El Salvador los dejó donde estaban (Mt 26, 44) Y se volvió
por tercera vez a rezar. Y por tercera vez rezó con las mismas palabras. No
hacen falta palabras nuevas y rebuscadas para dirigirse a Dios, bastan las mismas,
tres y muchas veces repetidas para que el Señor nos oiga; perseverantes
llamando a la puerta de Dios hasta que nos obra; continuos en la oración, y
tanto más tiempo cuanto mayor sea la tristeza que nos oprime.
Sudor de
sangre
Era grande la tristeza del Señor en esta tercera
vez; tanto, que San Lucas la llama «agonía». Agonía quiere decir lucha, pelea;
porque Cristo peleaba y luchaba dentro de sí; por un lado estaba su natural
rechazo y huía del dolor que imaginaba terrible ante su inminente muerte, y por
otro lado estaba su voluntad de obedecer al mandato de su Padre. Su espíritu,
fuerte y dispuesto a morir, peleaba contra su carne y la animaba
a que aceptase la muerte y obedeciera la orden de
Dios.
En esta lucha, en esta «agonía», dice San Lucas (22,
43-44) que el Salvador hizo más fervorosa y «más larga su oración». En esta
angustia, se violentó a sí mismo con tanta fuerza, que algunas venas se
rompieron y salieron a través de los poros de la piel «gotas de sangre que
corrían hasta el suelo». No sudó sangre por miedo, sino por la fuerza que puso
en vencerlo, por la enorme fuerza que tuvo que hacerse a sí mismo para obedecer
a Dios.
Cuanto más crecía el sufrimiento, más insistía en su
oración, suplicando al Padre Eterno que le evitase beber aquel trago tan amargo
de dolor, pero que se hiciese su voluntad.

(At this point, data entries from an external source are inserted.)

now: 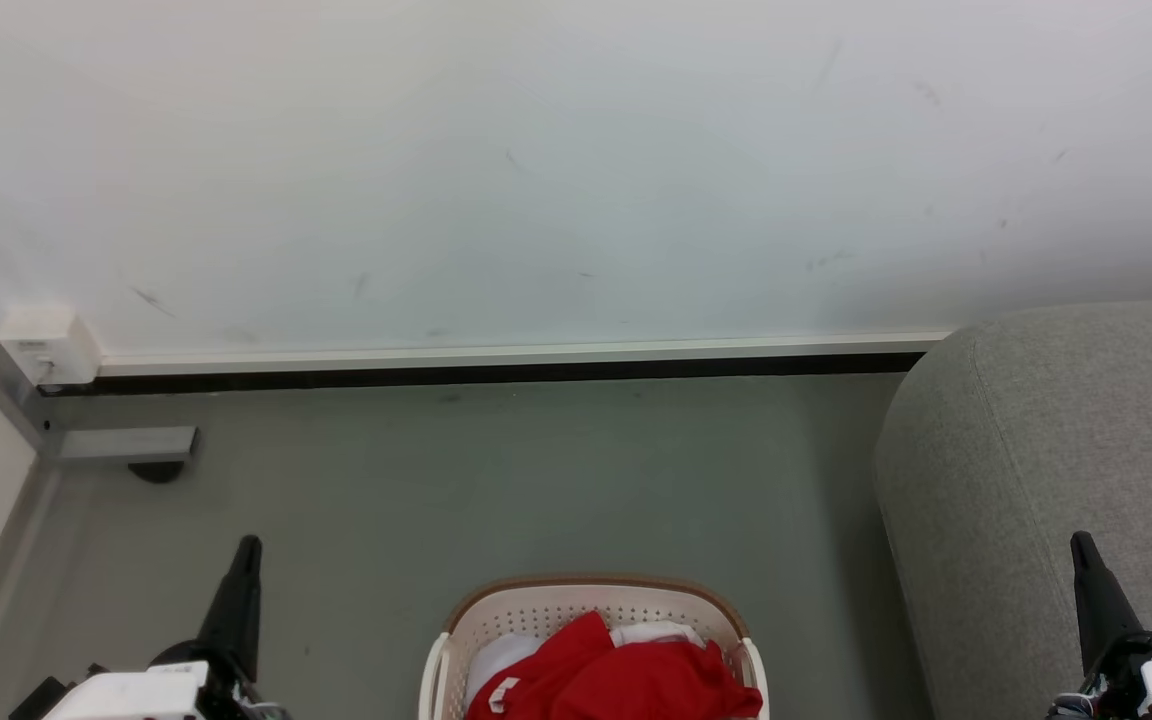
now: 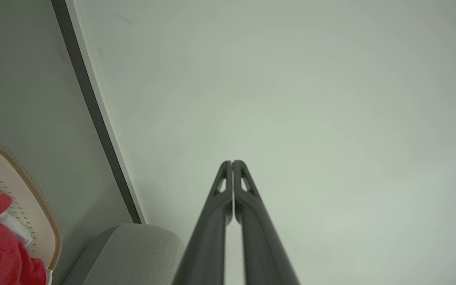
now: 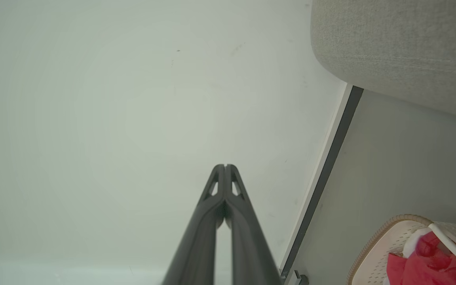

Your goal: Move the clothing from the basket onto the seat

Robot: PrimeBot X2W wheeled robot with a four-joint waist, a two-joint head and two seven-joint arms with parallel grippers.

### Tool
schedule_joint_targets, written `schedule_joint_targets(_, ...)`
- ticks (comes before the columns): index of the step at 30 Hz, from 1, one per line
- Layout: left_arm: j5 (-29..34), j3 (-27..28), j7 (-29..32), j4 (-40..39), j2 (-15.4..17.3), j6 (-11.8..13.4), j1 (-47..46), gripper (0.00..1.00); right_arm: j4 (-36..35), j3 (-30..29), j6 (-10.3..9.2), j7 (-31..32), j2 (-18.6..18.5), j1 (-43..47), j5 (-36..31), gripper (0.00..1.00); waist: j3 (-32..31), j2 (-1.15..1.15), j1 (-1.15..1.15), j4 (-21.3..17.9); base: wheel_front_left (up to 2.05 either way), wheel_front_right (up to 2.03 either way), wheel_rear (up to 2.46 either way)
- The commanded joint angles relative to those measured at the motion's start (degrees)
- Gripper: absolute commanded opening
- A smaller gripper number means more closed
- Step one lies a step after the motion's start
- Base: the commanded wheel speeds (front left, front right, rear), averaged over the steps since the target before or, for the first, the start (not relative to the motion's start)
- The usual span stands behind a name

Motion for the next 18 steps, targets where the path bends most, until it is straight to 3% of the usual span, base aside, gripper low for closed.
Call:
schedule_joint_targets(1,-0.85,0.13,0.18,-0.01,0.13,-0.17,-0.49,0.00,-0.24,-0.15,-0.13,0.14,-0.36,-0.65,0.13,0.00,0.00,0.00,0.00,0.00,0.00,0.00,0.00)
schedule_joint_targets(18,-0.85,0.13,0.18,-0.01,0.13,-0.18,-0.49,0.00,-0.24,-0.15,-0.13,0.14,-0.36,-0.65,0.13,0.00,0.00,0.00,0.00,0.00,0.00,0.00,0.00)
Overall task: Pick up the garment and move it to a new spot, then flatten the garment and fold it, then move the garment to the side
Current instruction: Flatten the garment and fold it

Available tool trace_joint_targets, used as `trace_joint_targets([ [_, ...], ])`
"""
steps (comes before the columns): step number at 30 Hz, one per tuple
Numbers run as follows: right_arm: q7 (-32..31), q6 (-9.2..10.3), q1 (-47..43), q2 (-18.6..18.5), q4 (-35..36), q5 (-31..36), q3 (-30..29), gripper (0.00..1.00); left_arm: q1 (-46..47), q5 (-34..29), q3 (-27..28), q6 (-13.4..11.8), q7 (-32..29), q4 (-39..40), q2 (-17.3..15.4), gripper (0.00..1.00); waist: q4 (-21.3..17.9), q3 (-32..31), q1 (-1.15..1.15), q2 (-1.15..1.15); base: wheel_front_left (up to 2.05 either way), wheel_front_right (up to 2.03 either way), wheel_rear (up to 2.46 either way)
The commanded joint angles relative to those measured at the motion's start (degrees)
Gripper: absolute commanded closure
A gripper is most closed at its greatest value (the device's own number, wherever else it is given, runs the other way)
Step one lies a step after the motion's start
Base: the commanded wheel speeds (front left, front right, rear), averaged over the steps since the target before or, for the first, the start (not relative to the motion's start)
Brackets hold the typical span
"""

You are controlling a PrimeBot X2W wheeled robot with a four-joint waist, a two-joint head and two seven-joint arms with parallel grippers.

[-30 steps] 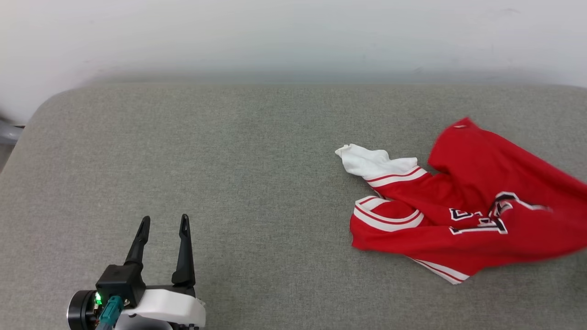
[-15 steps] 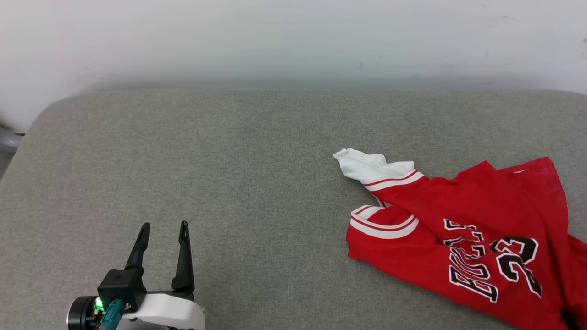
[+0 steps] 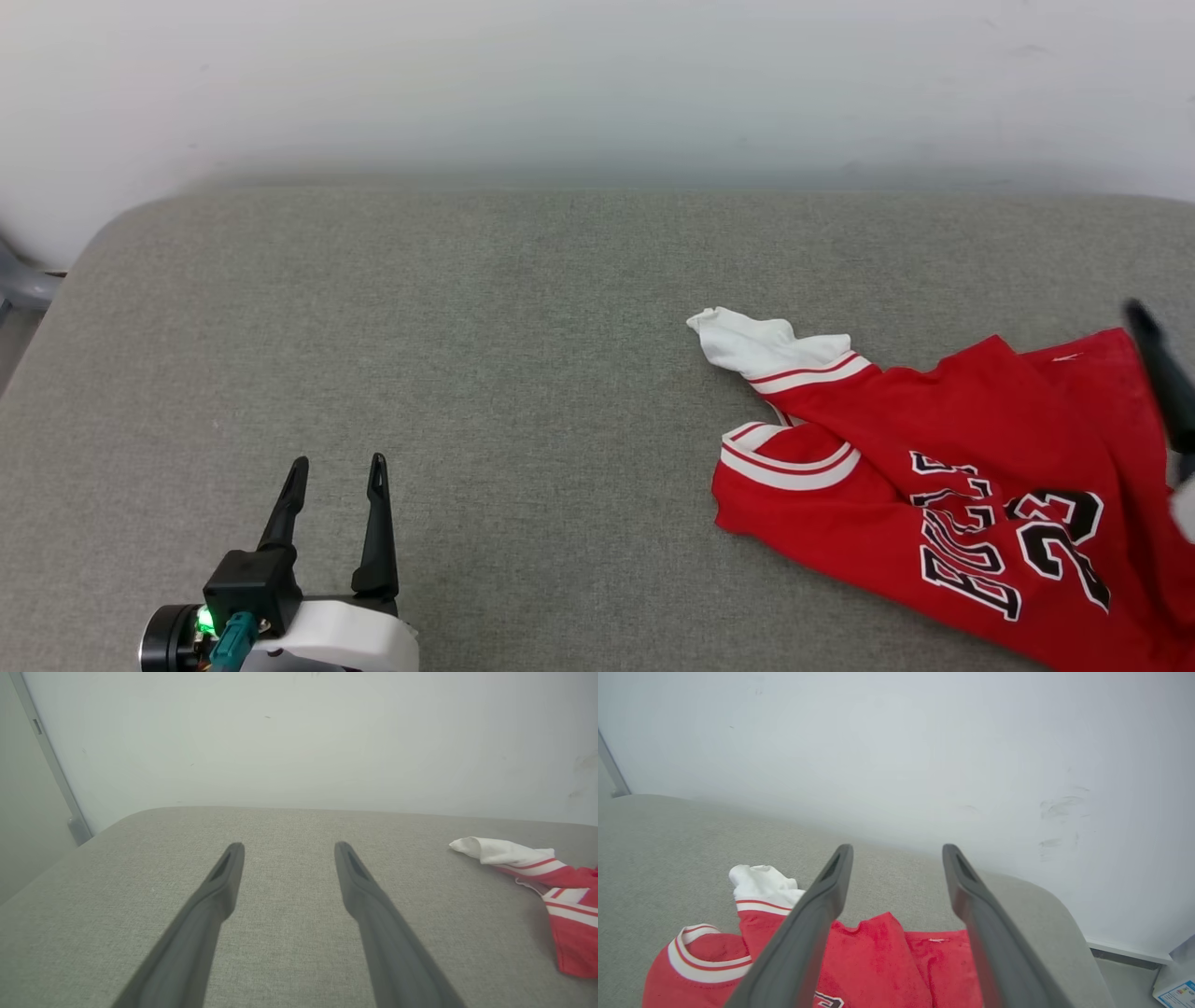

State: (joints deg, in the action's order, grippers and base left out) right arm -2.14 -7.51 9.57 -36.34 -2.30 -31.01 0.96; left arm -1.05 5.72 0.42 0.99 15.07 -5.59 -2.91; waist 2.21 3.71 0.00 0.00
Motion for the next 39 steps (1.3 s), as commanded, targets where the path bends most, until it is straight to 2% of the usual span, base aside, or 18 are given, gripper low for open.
trace_joint_targets([
  [1, -1.56, 0.04, 1.26, 1.24, 2.99, 1.37, 1.50, 0.00, 0.12, -0.19, -0.11, 0.09, 0.15, 0.04, 0.05, 0.00, 0.27, 0.23, 0.00, 0.00, 0.00, 0.00, 0.00],
  [4, -5.62, 0.05, 4.18, 2.02, 8.43, 3.05, 5.77, 0.00, 0.50, 0.04, -0.34, 0.00, 0.15, 0.01, 0.05, 0.00, 0.66, 0.61, 0.00, 0.00, 0.00, 0.00, 0.00],
  [8, -10.95, 0.04, 8.97, 0.16, 11.04, 2.71, 14.51, 0.00, 1.12, 0.27, -0.82, 0.02, 0.15, -0.07, 0.04, 0.00, 1.24, 1.32, 0.00, 0.00, 0.00, 0.00, 0.00],
  [15, -23.66, 0.06, 16.48, -4.93, 10.03, -3.34, 32.39, 0.00, 2.29, 0.59, -1.44, -0.07, 0.15, 0.05, 0.05, 0.00, 2.68, 3.12, 0.00, 0.00, 0.00, 0.00, 0.00],
  [21, -31.27, 0.05, 21.19, -6.79, 8.56, -7.40, 45.22, 0.00, 3.54, 1.38, -2.20, -0.42, 0.15, 0.17, 0.05, 0.00, 3.96, 5.77, 0.00, 0.00, 0.00, 0.00, 0.00],
  [27, -31.34, 0.06, 23.94, -5.86, 3.36, -8.45, 53.75, 0.00, 5.36, 2.02, -2.90, -0.72, 0.15, 0.31, 0.05, 0.00, 5.16, 8.99, 0.00, 0.00, 0.00, 0.00, 0.00],
  [36, -27.55, 0.11, 26.27, -4.37, -11.59, -9.69, 62.54, 0.00, 6.84, 1.91, -2.84, -0.85, 0.15, -0.26, 0.04, 0.00, 5.83, 10.71, 0.00, 0.00, 0.00, 0.00, 0.00],
  [37, -25.92, 0.17, 27.11, -4.23, -12.35, -9.69, 62.62, 0.70, 6.79, 1.90, -2.71, -0.93, 0.15, -0.36, 0.04, 0.00, 5.75, 10.54, 0.00, 0.00, 0.00, 0.00, 0.00],
  [38, -24.20, 0.17, 27.85, -3.87, -12.78, -10.19, 62.57, 1.00, 6.53, 1.85, -2.50, -1.03, 0.15, -0.44, 0.03, 0.00, 5.52, 10.23, 0.00, 0.00, 0.00, 0.00, 0.00],
  [39, -22.38, 0.16, 28.62, -3.61, -12.98, -10.66, 62.25, 1.00, 6.18, 1.79, -2.36, -1.08, 0.15, -0.50, 0.03, 0.00, 5.29, 9.93, 0.00, 0.00, 0.00, 0.00, 0.00],
])
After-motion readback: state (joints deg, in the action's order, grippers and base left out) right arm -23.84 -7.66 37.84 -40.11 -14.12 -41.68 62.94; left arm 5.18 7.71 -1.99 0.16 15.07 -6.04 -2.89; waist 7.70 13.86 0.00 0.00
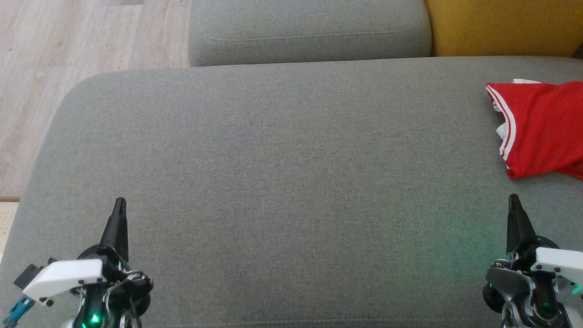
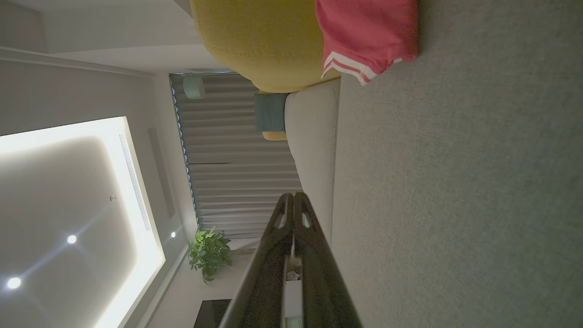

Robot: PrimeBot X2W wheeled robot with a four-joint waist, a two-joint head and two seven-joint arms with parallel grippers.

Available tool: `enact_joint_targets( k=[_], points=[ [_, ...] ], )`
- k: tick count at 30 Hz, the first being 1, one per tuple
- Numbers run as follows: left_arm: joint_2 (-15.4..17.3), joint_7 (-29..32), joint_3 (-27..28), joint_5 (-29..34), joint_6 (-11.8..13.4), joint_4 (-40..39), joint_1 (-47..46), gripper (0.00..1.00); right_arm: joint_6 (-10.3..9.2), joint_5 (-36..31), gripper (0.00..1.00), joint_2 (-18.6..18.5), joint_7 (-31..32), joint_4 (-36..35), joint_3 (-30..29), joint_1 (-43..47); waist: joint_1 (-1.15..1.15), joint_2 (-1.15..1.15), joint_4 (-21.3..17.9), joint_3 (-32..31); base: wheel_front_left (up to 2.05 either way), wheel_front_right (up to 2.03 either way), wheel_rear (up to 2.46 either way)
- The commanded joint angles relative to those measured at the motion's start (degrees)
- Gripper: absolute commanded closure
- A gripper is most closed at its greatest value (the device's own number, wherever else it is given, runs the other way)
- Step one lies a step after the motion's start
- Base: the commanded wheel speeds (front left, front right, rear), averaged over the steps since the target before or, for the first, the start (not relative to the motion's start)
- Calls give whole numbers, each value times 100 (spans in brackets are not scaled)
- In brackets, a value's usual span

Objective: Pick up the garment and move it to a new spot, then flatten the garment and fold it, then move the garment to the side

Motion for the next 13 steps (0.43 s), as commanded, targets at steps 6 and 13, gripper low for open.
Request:
enact_joint_targets(
  k=[6,13],
  points=[
    [50,43,199,-24,-41,-202,-295,100,40,-21,100,-27,28,-217,111,-315,0,0,0,0,0,0,0],
    [50,43,199,-24,-41,-202,-295,100,40,-23,100,-25,30,-217,109,-315,0,0,0,0,0,0,0]
  ],
)
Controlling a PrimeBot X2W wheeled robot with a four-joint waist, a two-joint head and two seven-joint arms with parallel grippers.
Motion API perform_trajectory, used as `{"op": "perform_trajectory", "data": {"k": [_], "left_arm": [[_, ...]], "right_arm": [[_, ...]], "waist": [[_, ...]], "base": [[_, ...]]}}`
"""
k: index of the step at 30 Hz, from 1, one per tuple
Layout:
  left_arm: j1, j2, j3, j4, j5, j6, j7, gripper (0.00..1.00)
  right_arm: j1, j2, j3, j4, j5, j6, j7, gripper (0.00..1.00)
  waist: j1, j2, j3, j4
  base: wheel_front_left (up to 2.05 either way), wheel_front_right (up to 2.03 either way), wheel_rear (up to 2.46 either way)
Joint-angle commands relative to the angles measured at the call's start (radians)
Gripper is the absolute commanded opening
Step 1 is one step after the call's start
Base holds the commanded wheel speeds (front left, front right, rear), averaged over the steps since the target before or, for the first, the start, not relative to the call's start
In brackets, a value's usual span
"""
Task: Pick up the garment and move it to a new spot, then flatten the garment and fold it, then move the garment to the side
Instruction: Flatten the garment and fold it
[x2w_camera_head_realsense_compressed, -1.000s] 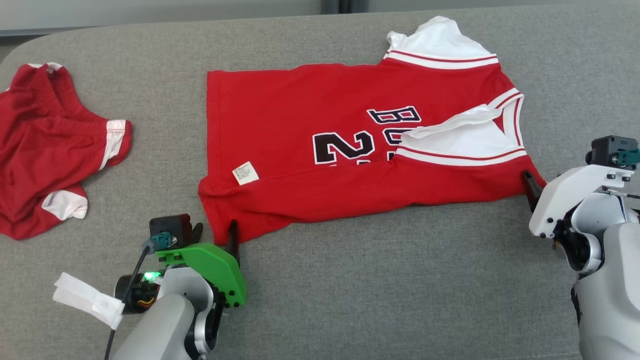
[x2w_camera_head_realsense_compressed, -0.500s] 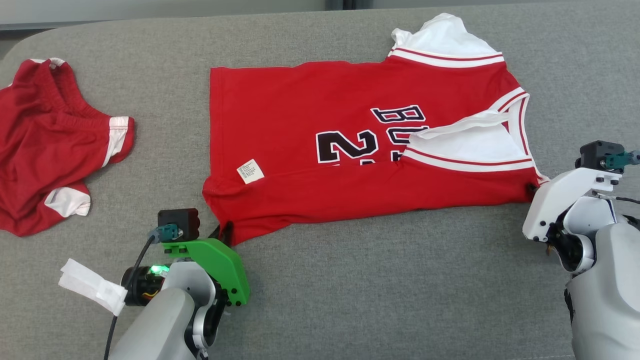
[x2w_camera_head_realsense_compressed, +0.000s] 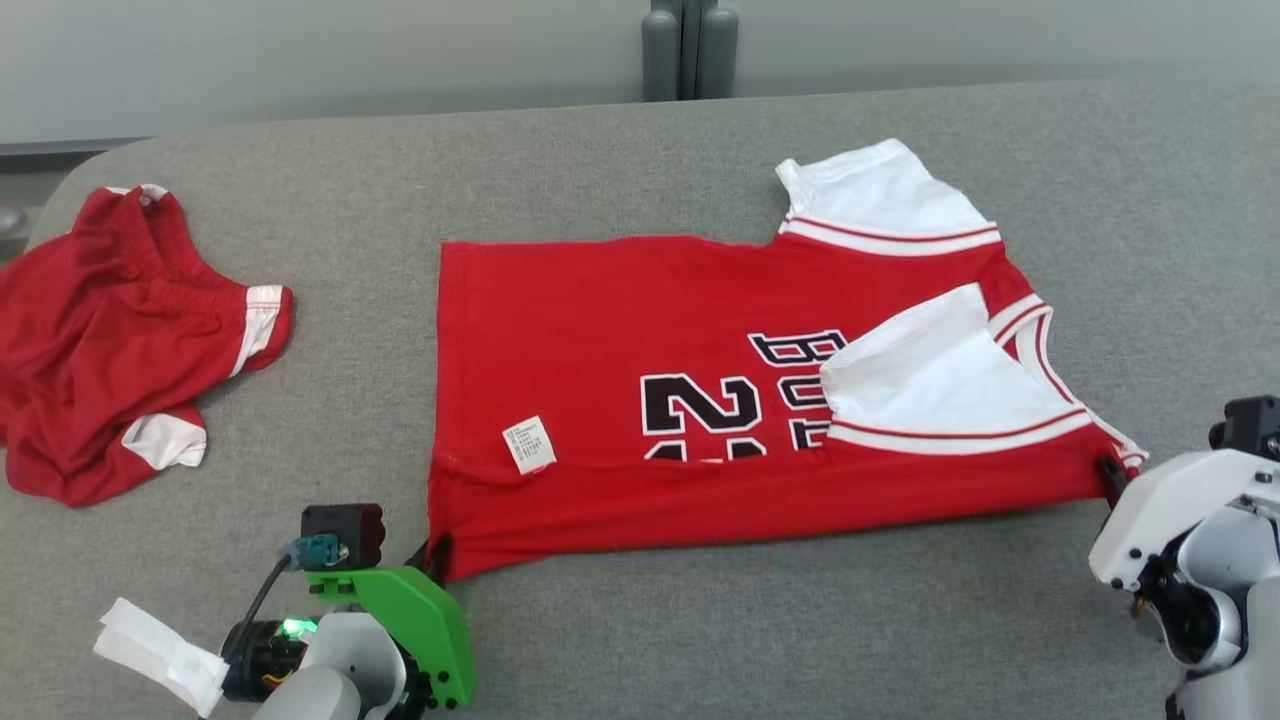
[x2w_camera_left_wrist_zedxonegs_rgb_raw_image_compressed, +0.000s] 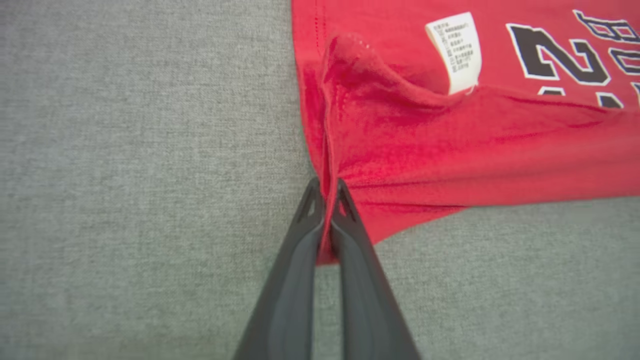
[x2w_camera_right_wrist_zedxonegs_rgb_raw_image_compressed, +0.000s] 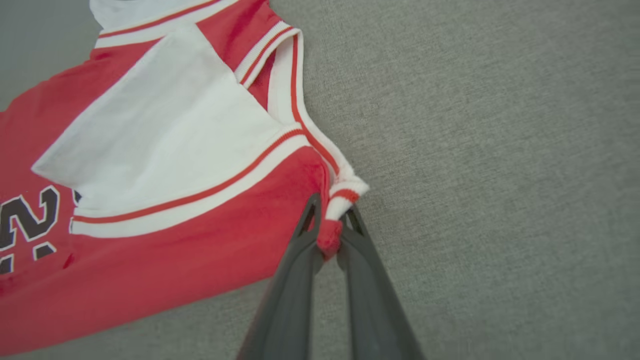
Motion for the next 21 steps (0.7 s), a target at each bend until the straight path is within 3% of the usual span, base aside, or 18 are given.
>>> {"op": "perform_trajectory", "data": {"k": [1,3,4,5,6,15,21], "left_arm": [[0.029,0.026,0.005,-0.013,-0.008,0.016,0.011,0.0],[0.058,0.038,0.001,-0.035,-0.013,0.025,0.028,0.0],[0.076,0.042,-0.002,-0.047,-0.02,0.031,0.043,0.34],[0.085,0.044,0.0,-0.058,-0.023,0.035,0.049,0.57],[0.096,0.045,0.0,-0.067,-0.032,0.041,0.058,1.0],[0.132,0.043,0.005,-0.125,-0.049,0.086,0.087,1.0],[0.011,0.067,0.032,-0.153,-0.034,0.112,0.132,1.0]], "right_arm": [[0.038,-0.004,-0.011,-0.026,0.008,-0.002,0.007,0.0],[0.077,0.001,-0.015,-0.058,0.021,-0.002,0.022,0.0],[0.097,0.003,-0.015,-0.071,0.028,-0.003,0.029,0.0],[0.108,0.004,-0.013,-0.079,0.032,-0.002,0.032,0.11],[0.118,0.006,-0.012,-0.087,0.036,-0.002,0.03,1.0],[0.089,0.01,0.006,-0.094,0.008,-0.002,0.006,1.0],[-0.026,0.0,0.051,-0.139,-0.018,-0.002,0.06,1.0]], "waist": [[0.0,0.0,-0.03,-0.005],[0.0,0.0,-0.041,-0.009],[0.0,0.0,-0.045,-0.012],[0.0,0.0,-0.047,-0.015],[0.0,0.0,-0.048,-0.018],[0.0,0.0,-0.048,-0.019],[0.0,0.0,-0.016,-0.018]], "base": [[0.0,0.0,0.0],[0.0,0.0,0.0],[0.0,0.0,0.0],[0.0,0.0,0.0],[0.0,0.0,0.0],[0.0,0.0,0.0],[0.0,0.0,0.0]]}}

Todos los ángeles del cielo estarían absortos y admirados
al ver al Hijo de Dios agonizante, que por tres veces suplicaba al Padre Eterno
le perdonase la vida y le evitase una muerte tan llena de dolor y de vergüenza.
Todos los ángeles esperarían el resultado de aquella petición, por ver si moriría
o no, por ver si la espada, ya sobre la cabeza del Señor, volvería a la vaina
sin sangre, como antiguamente hizo Abraham con su hijo Isaac.